You launch your Playwright scraper in headless mode. It works on page 1. By page 3, you're staring at a CAPTCHA. Switch to headed mode — no CAPTCHA for 50 pages.
What's going on? Browser fingerprinting. Anti-bot systems don't just check your IP — they analyze dozens of browser properties to decide if you're human. Let's break down exactly what they check and how to handle it.
What Is Browser Fingerprinting?
Every browser exposes properties through JavaScript APIs. Anti-bot services collect these into a "fingerprint" — a unique identifier for your browser session:
// Just a sample of what gets collected
{
userAgent: navigator.userAgent,
platform: navigator.platform,
languages: navigator.languages,
hardwareConcurrency: navigator.hardwareConcurrency,
deviceMemory: navigator.deviceMemory,
screenResolution: [screen.width, screen.height],
colorDepth: screen.colorDepth,
timezone: Intl.DateTimeFormat().resolvedOptions().timeZone,
webglVendor: getWebGLVendor(),
webglRenderer: getWebGLRenderer(),
canvas: getCanvasFingerprint(),
audioContext: getAudioFingerprint(),
fonts: getInstalledFonts(),
plugins: navigator.plugins.length,
touchSupport: navigator.maxTouchPoints,
}
How Headless Chrome Gets Detected
Headless Chrome has several telltale signs:
1. The navigator.webdriver Flag
// Headless Chrome:
navigator.webdriver // true ← BUSTED
// Real Chrome:
navigator.webdriver // undefined or false
2. Missing Plugins
// Real Chrome: has PDF viewer, etc.
navigator.plugins.length // 3-5
// Headless Chrome:
navigator.plugins.length // 0 ← suspicious
3. WebGL Renderer
// Real Chrome:
getWebGLRenderer() // "ANGLE (NVIDIA GeForce...)"
// Headless Chrome:
getWebGLRenderer() // "Google SwiftShader" ← dead giveaway
4. Chrome Object
// Real Chrome:
window.chrome // {runtime: {...}, ...}
// Headless Chrome:
window.chrome // undefined ← missing
5. Permissions API Behavior
// Real Chrome:
navigator.permissions.query({name: "notifications"})
.then(p => p.state) // "prompt" or "denied"

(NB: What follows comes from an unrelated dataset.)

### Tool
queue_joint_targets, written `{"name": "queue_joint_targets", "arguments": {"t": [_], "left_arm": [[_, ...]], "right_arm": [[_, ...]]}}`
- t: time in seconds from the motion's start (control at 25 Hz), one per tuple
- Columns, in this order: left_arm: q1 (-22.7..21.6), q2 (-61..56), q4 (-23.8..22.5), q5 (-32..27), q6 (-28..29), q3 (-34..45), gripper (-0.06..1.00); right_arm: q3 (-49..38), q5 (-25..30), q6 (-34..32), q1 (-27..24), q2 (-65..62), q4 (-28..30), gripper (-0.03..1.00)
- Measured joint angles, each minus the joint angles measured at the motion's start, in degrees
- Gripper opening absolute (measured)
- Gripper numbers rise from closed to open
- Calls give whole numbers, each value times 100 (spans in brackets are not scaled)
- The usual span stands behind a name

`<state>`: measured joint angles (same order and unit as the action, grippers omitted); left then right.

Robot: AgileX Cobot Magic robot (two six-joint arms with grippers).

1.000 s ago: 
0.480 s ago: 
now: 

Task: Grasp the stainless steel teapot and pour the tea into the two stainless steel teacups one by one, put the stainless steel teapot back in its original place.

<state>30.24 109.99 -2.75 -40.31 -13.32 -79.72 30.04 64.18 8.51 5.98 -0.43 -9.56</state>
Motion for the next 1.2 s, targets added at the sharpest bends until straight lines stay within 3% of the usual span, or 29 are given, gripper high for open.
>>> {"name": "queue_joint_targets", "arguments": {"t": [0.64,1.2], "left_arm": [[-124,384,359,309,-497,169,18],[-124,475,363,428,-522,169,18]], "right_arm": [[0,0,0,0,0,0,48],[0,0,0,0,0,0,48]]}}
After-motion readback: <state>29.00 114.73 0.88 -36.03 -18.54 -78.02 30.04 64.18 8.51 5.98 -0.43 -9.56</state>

// Headless Chrome sometimes:
// Throws or returns unexpected values
Detecting These Leaks in Your Scraper
Before trying to fix things, find out what's leaking:
# fingerprint_audit.py
from playwright.sync_api import sync_playwright
DETECTION_SCRIPT = """
() => {
const results = {};
// Test 1: webdriver flag
results.webdriver = navigator.webdriver;
// Test 2: plugins
results.pluginCount = navigator.plugins.length;
// Test 3: languages
results.languages = navigator.languages;
// Test 4: chrome object
results.hasChrome = !!window.chrome;
results.hasChromeRuntime = !!(
window.chrome && window.chrome.runtime
);
// Test 5: WebGL
try {
const canvas = document.createElement('canvas');
const gl = canvas.getContext('webgl');
const debugInfo = gl.getExtension(
'WEBGL_debug_renderer_info'
);
results.webglVendor = gl.getParameter(
debugInfo.UNMASKED_VENDOR_WEBGL
);
results.webglRenderer = gl.getParameter(
debugInfo.UNMASKED_RENDERER_WEBGL
);
} catch(e) {
results.webglError = e.message;
}
// Test 6: Permissions
results.permissionsAPI = !!navigator.permissions;
// Test 7: Screen dimensions
results.screen = {
width: screen.width,
height: screen.height,
availWidth: screen.availWidth,
availHeight: screen.availHeight,
colorDepth: screen.colorDepth,
};
// Test 8: Hardware
results.hardwareConcurrency = navigator.hardwareConcurrency;
results.deviceMemory = navigator.deviceMemory;
results.maxTouchPoints = navigator.maxTouchPoints;
// Test 9: Headless indicators
results.userAgent = navigator.userAgent;
results.platform = navigator.platform;
return results;
}
"""
def audit_fingerprint():
with sync_playwright() as p:
# Test headless
browser = p.chromium.launch(headless=True)
page = browser.new_page()
headless_fp = page.evaluate(DETECTION_SCRIPT)
browser.close()
# Compare with headed
browser = p.chromium.launch(headless=False)
page = browser.new_page()
headed_fp = page.evaluate(DETECTION_SCRIPT)
browser.close()
# Show differences
print("=== Fingerprint Differences ===")
for key in headless_fp:
if headless_fp[key] != headed_fp.get(key):
print(f" {key}:")
print(f" Headless: {headless_fp[key]}")
print(f" Headed: {headed_fp.get(key)}")
audit_fingerprint()
Fixing the Fingerprint Leaks
Approach 1: Playwright Stealth (Quick Fix)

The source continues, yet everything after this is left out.